High Level API¶

The high level API contains all the routines necessary for calculating POP metrics via the Jupyter notebook interface.

Trace Data Summary Statistics Calculator Classes¶

PyPop provides classes for importing summary statistics for different profiling tools.

Currently the following tools are supported:

Extrae

class pypop.traceset.RunData(metadata, stats, tracefile=None, chopped=False)[source]¶

metadata¶: TraceMetadata – Trace metadata information

stats¶: pd.DataFrame – Trace statistics

tracefile¶: str – Tracefile path

chopped¶: bool – Was tracefile chopped to ROI before analysis?

class pypop.traceset.TraceSet(path_list=None, cache_stats=True, ignore_cache=False, chop_to_roi=False, no_progress=False)[source]¶

A set of tracefiles for collective analysis

Collect statistics from provided trace files, currently only Extrae .prv files are supported.

This are the necessary statistics for calculating the POP metrics (including hybrid metrics) for the provided application traces.
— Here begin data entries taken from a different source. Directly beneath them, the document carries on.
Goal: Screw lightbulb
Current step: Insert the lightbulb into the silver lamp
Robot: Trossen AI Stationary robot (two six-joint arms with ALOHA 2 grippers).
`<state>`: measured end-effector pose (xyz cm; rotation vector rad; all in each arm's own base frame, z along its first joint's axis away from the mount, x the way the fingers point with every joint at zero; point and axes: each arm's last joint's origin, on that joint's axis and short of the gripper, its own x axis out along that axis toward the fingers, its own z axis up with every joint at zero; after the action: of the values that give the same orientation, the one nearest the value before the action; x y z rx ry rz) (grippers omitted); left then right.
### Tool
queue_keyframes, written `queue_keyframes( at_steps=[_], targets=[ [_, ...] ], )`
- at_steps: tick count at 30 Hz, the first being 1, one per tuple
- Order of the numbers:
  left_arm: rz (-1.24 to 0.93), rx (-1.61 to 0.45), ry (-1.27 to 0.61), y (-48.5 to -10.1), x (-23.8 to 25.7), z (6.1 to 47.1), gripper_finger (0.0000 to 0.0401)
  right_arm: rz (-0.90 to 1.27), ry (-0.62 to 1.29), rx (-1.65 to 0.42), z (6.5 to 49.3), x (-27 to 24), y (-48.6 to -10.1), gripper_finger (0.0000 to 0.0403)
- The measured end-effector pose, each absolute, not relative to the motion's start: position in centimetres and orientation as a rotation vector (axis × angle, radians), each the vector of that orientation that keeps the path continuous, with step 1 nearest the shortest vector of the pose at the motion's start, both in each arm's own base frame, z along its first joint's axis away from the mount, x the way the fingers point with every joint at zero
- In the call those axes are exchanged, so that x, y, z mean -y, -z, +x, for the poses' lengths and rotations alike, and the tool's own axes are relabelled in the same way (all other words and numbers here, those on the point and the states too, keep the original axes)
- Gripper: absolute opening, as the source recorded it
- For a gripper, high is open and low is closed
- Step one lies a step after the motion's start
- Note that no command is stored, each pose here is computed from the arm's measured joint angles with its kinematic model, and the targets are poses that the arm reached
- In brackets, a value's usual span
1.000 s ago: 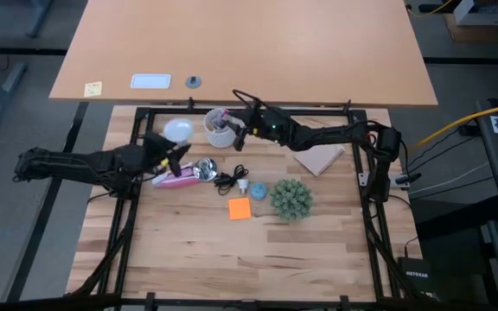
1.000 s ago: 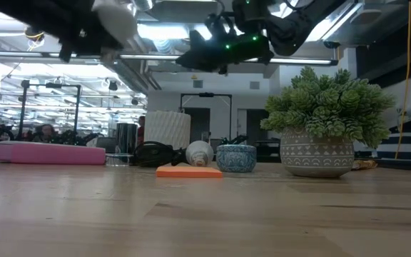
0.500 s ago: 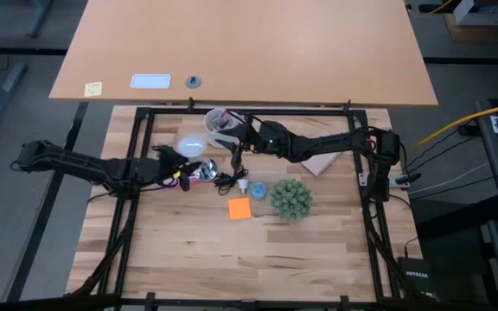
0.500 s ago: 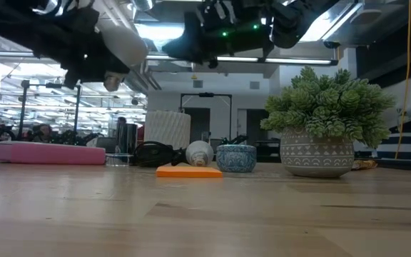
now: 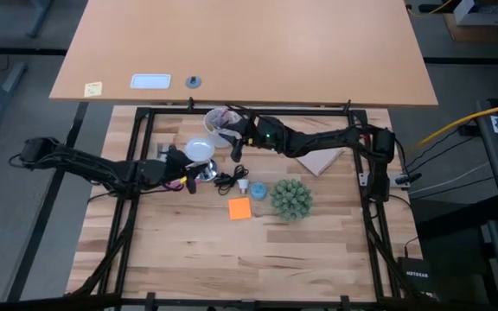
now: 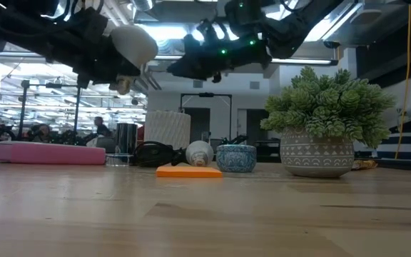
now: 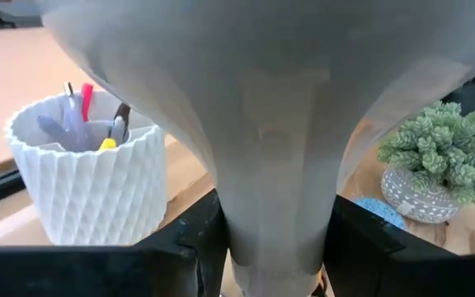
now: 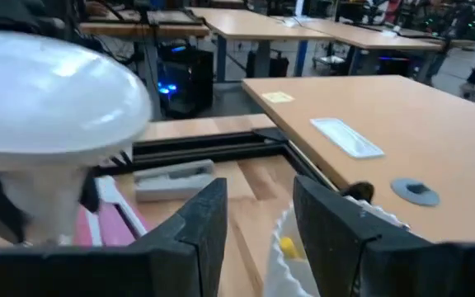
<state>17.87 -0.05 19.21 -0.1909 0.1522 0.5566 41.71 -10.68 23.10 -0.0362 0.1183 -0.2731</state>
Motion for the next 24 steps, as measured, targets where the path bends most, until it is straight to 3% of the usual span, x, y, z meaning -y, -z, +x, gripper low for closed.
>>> queue_keyframes(
  at_steps=[6,24],
  targets=[
    [-0.183,-0.17,-0.559,-18.8,0.1,18.2,0.015,-0.037,0.153,-0.071,41.9,10.1,-23.5,0.0143],
    [-0.175,-0.191,-0.564,-18.4,0.1,18.4,0.015,-0.051,0.065,-0.059,42.4,7.8,-23.6,0.0143]
  ],
)
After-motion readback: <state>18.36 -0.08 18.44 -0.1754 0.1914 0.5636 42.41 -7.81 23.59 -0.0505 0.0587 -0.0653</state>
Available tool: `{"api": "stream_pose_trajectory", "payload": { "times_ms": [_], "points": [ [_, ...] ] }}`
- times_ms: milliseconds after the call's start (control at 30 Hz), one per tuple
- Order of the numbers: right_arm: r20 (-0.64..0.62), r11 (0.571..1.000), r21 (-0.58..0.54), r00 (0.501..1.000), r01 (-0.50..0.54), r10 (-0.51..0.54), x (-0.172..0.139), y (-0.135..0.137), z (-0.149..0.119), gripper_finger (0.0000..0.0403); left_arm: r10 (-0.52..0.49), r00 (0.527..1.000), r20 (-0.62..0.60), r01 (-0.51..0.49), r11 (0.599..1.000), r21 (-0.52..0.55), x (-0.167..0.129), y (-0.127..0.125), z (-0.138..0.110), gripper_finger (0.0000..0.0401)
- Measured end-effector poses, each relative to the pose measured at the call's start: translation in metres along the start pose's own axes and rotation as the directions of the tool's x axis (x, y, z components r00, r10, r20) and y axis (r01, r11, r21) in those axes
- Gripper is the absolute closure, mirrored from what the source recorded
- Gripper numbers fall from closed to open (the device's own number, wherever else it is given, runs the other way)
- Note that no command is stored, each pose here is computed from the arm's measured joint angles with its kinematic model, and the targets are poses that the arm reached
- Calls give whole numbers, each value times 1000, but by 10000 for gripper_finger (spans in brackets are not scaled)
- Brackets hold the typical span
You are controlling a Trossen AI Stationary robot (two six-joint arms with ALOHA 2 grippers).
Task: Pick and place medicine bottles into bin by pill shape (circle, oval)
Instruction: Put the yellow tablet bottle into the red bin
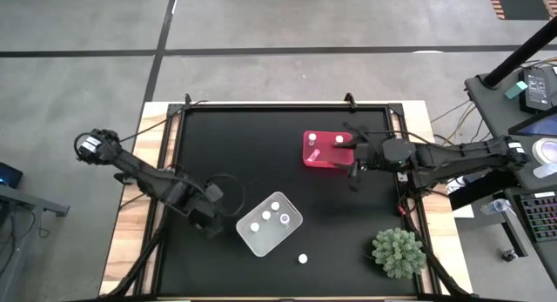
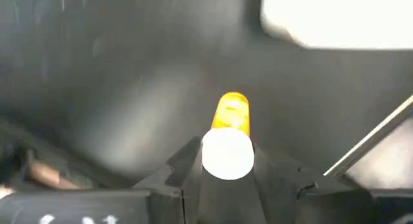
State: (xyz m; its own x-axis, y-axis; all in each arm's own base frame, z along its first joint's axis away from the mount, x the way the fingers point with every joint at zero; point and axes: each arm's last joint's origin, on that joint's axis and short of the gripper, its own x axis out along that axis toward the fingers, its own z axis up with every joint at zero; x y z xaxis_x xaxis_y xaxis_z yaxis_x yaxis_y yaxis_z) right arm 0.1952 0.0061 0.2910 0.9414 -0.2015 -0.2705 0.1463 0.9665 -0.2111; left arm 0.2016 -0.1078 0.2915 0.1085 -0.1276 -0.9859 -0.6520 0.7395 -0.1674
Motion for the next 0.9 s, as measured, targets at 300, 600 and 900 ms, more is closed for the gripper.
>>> {"api": "stream_pose_trajectory", "payload": {
  "times_ms": [300,600,900],
  "points": [
    [-73,994,-21,992,-108,107,48,15,7,179,-127,926,355,56,977,204,-39,-19,42,301],
    [-132,969,-11,961,-246,243,89,30,12,179,-188,860,475,-50,894,445,-23,-38,89,301],
    [-177,948,22,932,-317,316,120,42,7,179,-219,809,545,-161,810,564,-8,-52,114,301]
  ]
}}
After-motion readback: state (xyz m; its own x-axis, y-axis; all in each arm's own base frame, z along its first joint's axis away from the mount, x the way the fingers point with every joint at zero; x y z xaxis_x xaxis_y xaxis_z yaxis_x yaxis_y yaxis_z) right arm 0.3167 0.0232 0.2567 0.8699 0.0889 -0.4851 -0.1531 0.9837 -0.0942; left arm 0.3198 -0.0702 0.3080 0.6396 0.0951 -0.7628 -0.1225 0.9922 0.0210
Data caching is used to improve performance of subsequent analysis runs, with md5 checksumming used to detect tracefile changes. (This is particularly useful for large trace files where calculation of statistics can take a long time).

Parameters:

path_list (str or iterable of str) – String or iterable of strings providing path(s) to the tracefiles of interest.
cache_stats (bool) – Cache the calculated statistics as a pickled data file in the trace directory, along with the checksum of the source trace file. (Default True)
ignore_cache (bool) – By default, if a cache file is present for a given trace it will be used. This behaviour can be overridden by setting ignore_cache=True.
chop_to_roi (bool) – If true, cut trace down to the section bracketed by the first pair of Extrae_startup and Extrae_shutdown commands. Default false.
no_progress (bool) – If true, disable the use of tqdm progress bar

add_traces(path_list=None, cache_stats=True, ignore_cache=False, chop_to_roi=False, no_progress=False)[source]¶

Collect statistics from provided trace files, currently only Extrae .prv files are supported.
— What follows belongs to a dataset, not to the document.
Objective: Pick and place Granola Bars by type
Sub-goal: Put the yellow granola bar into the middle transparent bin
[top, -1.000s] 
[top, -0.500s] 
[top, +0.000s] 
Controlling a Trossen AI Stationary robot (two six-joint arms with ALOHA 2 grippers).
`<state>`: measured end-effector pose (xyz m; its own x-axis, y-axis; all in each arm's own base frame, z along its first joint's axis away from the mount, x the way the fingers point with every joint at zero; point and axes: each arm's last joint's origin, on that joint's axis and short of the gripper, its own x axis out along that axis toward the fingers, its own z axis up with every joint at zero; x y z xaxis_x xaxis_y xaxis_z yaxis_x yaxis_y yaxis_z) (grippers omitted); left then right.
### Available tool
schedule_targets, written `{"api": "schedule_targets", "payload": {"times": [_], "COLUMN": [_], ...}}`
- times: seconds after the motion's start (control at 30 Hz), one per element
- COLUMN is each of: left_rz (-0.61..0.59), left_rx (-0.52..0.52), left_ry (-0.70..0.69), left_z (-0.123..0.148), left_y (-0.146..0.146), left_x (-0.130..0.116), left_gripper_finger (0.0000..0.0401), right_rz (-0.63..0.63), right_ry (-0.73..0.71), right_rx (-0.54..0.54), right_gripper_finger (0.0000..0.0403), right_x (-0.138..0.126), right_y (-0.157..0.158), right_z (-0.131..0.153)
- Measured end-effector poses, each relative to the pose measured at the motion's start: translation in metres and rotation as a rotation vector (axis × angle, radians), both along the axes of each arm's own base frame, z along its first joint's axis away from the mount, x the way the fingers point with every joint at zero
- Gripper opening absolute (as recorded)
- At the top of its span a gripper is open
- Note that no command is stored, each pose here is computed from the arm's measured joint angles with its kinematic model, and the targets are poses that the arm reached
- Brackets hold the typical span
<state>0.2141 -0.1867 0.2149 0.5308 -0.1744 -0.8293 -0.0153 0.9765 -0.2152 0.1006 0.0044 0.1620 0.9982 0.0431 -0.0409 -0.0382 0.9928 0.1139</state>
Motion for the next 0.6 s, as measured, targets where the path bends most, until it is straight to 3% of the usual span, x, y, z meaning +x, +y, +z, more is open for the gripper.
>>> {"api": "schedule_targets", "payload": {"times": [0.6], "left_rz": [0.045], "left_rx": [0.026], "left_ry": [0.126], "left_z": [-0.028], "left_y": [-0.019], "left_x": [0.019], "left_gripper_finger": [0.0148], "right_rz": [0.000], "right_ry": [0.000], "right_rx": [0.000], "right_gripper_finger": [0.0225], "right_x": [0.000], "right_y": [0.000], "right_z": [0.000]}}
This are the necessary statistics for calculating the POP metrics (including hybrid metrics) for the provided application traces. Data caching is used to improve performance of subsequent analysis runs, with md5 checksumming used to detect tracefile changes. (This is particularly useful for large trace files where calculation of statistics can take a long time).

Parameters:

path_list (str or iterable of str) – String or iterable of strings providing path(s) to the tracefiles of interest.
cache_stats (bool) – Cache the calculated statistics as a pickled data file in the trace directory, along with the checksum of the source trace file. (Default True)
ignore_cache (bool) – By default, if a cache file is present for a given trace it will be used. This behaviour can be overridden by setting ignore_cache=True.
chop_to_roi (bool) – If true, cut trace down to the section bracketed by the first pair of Extrae_startup and Extrae_shutdown commands. Default false.
no_progress (bool) – If true, disable the use of tqdm progress bar

by_commsize()[source]¶

Return a dictionary of traces keyed by commsize

This is a helper function equivalent to

by_key(lambda x: x.metadata.application_layout.commsize)
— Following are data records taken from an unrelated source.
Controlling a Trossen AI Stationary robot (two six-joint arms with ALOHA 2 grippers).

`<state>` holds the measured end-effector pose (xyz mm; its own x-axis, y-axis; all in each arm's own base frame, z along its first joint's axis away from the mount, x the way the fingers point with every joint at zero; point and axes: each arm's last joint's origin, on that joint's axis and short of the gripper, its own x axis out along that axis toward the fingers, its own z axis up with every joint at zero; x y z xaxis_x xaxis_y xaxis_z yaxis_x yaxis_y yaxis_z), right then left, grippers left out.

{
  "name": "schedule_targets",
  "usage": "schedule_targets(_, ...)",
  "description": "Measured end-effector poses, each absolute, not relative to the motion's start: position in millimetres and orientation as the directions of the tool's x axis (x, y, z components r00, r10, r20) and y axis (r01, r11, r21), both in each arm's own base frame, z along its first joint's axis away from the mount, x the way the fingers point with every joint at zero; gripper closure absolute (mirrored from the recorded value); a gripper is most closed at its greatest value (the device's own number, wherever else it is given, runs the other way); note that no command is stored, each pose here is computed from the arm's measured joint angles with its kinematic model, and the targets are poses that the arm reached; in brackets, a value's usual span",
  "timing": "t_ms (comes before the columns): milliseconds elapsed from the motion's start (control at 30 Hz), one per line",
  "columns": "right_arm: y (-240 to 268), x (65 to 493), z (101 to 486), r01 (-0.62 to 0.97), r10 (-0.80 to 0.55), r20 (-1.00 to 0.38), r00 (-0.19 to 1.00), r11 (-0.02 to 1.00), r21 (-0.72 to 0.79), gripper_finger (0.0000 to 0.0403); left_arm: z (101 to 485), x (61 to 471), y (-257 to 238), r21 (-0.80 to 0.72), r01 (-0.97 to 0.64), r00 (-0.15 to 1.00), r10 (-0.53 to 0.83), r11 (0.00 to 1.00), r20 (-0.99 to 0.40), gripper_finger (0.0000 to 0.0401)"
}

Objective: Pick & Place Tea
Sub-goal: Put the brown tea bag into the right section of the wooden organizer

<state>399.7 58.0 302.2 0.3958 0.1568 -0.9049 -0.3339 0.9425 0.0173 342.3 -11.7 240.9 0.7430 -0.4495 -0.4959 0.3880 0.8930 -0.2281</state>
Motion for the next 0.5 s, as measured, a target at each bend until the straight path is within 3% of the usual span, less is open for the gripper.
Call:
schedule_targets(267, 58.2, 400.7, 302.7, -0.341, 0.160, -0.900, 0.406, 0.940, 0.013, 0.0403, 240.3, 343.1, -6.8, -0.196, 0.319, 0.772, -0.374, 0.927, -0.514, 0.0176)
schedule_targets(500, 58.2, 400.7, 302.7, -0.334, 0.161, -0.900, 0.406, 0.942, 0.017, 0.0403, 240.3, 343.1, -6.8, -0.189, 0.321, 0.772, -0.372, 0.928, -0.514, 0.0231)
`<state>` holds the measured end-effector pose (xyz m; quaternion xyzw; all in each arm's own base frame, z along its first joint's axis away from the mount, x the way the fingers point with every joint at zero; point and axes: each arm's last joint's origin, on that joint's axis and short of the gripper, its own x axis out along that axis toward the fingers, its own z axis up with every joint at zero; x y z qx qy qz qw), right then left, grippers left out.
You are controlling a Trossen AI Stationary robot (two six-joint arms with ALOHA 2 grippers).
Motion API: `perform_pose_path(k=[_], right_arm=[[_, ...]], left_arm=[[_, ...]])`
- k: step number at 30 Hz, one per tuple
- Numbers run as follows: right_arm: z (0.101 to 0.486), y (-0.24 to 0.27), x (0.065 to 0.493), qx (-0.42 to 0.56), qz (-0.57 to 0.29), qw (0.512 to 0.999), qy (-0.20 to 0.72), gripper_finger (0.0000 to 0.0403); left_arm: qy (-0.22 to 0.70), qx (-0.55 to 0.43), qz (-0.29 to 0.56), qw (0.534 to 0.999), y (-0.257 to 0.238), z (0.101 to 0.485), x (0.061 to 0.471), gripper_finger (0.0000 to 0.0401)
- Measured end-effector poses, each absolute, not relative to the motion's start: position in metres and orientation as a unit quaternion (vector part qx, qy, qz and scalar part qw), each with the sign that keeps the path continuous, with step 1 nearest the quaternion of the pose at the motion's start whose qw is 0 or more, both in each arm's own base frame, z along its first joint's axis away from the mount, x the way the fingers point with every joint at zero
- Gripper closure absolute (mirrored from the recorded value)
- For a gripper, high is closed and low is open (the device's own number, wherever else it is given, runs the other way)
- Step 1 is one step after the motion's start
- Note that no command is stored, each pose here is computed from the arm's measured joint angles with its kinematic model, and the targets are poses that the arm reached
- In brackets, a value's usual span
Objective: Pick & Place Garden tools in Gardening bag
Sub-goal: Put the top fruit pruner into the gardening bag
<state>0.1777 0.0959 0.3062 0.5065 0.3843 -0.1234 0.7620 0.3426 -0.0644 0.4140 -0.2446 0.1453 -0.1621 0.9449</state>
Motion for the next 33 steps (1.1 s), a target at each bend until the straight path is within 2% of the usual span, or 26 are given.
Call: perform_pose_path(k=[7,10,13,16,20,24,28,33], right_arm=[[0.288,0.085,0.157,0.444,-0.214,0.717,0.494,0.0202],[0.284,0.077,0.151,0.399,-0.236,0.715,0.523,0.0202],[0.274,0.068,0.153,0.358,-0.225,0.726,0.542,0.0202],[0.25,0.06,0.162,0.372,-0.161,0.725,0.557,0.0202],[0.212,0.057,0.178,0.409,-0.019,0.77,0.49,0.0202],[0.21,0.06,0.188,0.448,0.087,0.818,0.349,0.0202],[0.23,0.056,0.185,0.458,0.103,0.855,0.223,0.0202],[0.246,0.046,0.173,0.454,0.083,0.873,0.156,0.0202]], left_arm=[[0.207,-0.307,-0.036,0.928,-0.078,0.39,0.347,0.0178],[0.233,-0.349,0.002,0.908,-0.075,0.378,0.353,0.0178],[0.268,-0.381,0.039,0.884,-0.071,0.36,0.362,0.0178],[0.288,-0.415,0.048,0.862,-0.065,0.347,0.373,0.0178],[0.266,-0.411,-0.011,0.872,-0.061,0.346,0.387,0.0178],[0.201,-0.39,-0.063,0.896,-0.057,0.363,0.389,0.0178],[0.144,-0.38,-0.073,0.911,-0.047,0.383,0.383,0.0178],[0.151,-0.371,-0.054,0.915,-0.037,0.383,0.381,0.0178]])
Returns:	traces_by_key – A dictionary of traces organised by the requested key
Return type:	dict

by_key(key)[source]¶

Return a dictionary of traces with given key

Parameters:	key (func) – A function which takes a RunData object and returns a valid dictionary key
Returns:	traces_by_key – A dictionary of traces organised by the requested key
Return type:	dict

Metric Calculator Classes¶

PyPOP provides calculator classes for generating the POP Metrics for different application types.

Currently PyPOP supports calculation of the following Metric types:

`MPI_Metrics`	Pure MPI Metrics.
`MPI_OpenMP_Metrics`	Proposed Hybrid MPI+OpenMP Metrics.

class pypop.metrics.MPI_Metrics(stats_dict, ref_key=None, sort_keys=True)[source]¶

Pure MPI Metrics.

Parameters:

stats_dict (dict or list of pd.DataFrame) – Statistics as collected with collect_statistics(). Dictionary keys will be used as the dataframe index. If a list, a dict will be constructed by enumeration.
ref_key (scalar) – Key of stats_dict that should be used as the reference for calculation of scaling values. If not specified, the lexical minimum key will be used (i.e min(stats_dict.keys()).
sort_keys (bool) – If true (default), lexically sort the keys in the returned DataFrame.

metric_data¶: pandas.DataFrame – Calculated metric data.

metrics¶: List of pypop.metrics.Metric – List of metrics that will be calculated.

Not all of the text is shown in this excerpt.